Bares cheios você vê todos os dias em Ipanema, Laranjeiras, Botafogo, Barra da Tijuca, Taquara ou por onde quer que você ande. Em São Paulo, BH e Recife é assim também. Mas sempre que alguém quer fazer uma referência aos maus hábitos dos jovens baladeiros nesta pandemia cita a Rua Dias Ferreira, o Leblon. É uma injustiça. Não porque a garotada do bairro esteja trancada em casa, claro que não.
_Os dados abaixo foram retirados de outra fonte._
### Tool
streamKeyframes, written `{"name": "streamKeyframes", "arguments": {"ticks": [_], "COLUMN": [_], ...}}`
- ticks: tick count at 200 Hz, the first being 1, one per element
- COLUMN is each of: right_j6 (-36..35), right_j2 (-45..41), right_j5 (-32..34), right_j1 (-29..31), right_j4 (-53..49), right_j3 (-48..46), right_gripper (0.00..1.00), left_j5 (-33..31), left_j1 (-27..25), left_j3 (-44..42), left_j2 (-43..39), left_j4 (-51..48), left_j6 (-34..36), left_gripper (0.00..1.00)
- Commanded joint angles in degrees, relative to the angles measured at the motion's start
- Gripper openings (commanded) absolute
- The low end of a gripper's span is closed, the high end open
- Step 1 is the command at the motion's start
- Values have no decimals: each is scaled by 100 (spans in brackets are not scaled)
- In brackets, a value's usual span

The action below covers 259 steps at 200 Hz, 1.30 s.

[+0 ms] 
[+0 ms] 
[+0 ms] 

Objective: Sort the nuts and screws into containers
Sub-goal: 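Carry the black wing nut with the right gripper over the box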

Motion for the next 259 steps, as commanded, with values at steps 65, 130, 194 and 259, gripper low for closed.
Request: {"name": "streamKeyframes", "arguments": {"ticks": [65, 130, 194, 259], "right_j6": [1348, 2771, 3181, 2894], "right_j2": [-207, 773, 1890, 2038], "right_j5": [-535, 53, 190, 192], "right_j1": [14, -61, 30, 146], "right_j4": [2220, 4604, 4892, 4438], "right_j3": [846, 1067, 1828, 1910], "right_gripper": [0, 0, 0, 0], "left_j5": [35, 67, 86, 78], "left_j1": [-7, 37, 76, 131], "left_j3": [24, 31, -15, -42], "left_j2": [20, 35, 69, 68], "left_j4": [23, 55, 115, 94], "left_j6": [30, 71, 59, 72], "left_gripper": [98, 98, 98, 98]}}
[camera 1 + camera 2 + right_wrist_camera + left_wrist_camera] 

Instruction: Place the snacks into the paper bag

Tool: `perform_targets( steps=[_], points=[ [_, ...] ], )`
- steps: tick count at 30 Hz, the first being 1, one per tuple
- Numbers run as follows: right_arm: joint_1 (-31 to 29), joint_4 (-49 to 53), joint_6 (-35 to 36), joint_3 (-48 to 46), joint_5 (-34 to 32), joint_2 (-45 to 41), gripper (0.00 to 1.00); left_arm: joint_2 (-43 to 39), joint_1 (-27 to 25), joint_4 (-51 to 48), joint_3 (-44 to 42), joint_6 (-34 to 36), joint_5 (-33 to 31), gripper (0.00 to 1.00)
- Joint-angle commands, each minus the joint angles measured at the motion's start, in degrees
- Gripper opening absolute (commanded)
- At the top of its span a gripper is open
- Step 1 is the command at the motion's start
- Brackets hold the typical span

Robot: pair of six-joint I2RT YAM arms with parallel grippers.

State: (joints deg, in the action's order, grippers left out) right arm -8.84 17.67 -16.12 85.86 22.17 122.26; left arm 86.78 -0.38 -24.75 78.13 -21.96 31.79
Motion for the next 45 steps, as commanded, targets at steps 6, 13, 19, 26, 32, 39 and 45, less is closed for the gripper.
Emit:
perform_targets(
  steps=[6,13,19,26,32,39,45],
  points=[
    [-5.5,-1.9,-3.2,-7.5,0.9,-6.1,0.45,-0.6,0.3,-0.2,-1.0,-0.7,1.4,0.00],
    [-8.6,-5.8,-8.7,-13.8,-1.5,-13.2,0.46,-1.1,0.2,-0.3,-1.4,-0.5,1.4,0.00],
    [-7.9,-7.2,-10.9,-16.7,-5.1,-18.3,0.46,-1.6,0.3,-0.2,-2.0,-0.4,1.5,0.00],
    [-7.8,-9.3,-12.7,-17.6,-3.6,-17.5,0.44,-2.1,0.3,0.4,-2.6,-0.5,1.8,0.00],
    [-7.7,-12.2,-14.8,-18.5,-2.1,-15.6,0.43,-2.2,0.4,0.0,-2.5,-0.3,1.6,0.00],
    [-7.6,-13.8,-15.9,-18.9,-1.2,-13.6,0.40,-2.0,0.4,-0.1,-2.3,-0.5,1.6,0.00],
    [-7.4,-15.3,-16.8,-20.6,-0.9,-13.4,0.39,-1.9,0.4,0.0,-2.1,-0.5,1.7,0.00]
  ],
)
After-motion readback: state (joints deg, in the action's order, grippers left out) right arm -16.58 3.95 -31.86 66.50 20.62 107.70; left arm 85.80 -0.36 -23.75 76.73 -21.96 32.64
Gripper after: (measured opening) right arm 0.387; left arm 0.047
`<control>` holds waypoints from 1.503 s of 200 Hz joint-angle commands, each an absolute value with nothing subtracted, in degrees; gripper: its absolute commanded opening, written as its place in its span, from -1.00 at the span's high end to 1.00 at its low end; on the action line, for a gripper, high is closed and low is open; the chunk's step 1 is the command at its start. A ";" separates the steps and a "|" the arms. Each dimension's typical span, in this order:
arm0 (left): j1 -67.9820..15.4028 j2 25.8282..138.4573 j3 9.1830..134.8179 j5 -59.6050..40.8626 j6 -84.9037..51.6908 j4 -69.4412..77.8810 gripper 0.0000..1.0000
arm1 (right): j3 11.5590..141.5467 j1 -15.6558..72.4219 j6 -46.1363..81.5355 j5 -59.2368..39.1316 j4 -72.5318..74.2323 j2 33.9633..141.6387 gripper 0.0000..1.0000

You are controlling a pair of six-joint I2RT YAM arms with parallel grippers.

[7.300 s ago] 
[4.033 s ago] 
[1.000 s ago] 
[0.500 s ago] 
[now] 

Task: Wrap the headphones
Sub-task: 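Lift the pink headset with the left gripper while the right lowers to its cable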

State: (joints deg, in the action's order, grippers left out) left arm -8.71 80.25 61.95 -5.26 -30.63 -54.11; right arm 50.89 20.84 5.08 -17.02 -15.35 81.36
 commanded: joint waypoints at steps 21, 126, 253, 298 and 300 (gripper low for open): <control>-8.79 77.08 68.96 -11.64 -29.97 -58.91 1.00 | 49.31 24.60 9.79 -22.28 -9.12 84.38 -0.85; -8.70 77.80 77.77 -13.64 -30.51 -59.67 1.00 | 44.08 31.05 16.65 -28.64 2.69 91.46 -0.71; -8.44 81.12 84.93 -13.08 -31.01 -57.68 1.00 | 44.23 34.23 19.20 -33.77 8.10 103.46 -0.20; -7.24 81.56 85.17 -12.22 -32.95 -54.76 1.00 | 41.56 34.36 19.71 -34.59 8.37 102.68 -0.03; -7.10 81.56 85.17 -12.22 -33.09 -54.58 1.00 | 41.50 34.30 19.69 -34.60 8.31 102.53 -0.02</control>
Mas porque não são os únicos. Gilberto Bueno, leitor do GLOBO, mandou uma carta para o jornal dizendo que o Leblon estava fazendo escola. Será mesmo?

Crime eleitoral

É muito bom o livro “Uma terra prometida”, a autobiografia de Barack Obama, lançado na semana passada pela Cia das Letras com pompa e circunstância. Há inúmeros grandes momentos na narrativa da vitoriosa trajetória do ex-presidente americano. Mas há também dados do cotidiano, triviais. Um deles, que quase passa despercebido, explica como funcionam as campanhas eleitorais nos EUA. Na véspera do caucus de Iowa de 2007, a arrancada das primárias americanas, fazia muito frio e a neve poderia afastar eleitores das urnas. O que a adversária Hillary Clinton fez, como conta Obama, seria crime eleitoral no Brasil. A campanha da candidata distribuiu milhares de pás entre os eleitores alegando que com as ferramentas eles poderiam remover a neve acumulada em suas portas e ir votar.

Diego disse

“Tampouco morto encontrarei a paz. Me utilizam em vida e encontrarão um modo de fazê-lo estando morto”. A afirmação de Maradona, feita em 1996, faz parte de uma coletânea de 1.000 frases organizadas por Marcelo Gantman e Andrés Burgo no livro “Diego dijo”. Ontem, dia seguinte ao velório, soube-se que os 11 filhos do jogador já iniciaram uma contenda pelo seu espólio.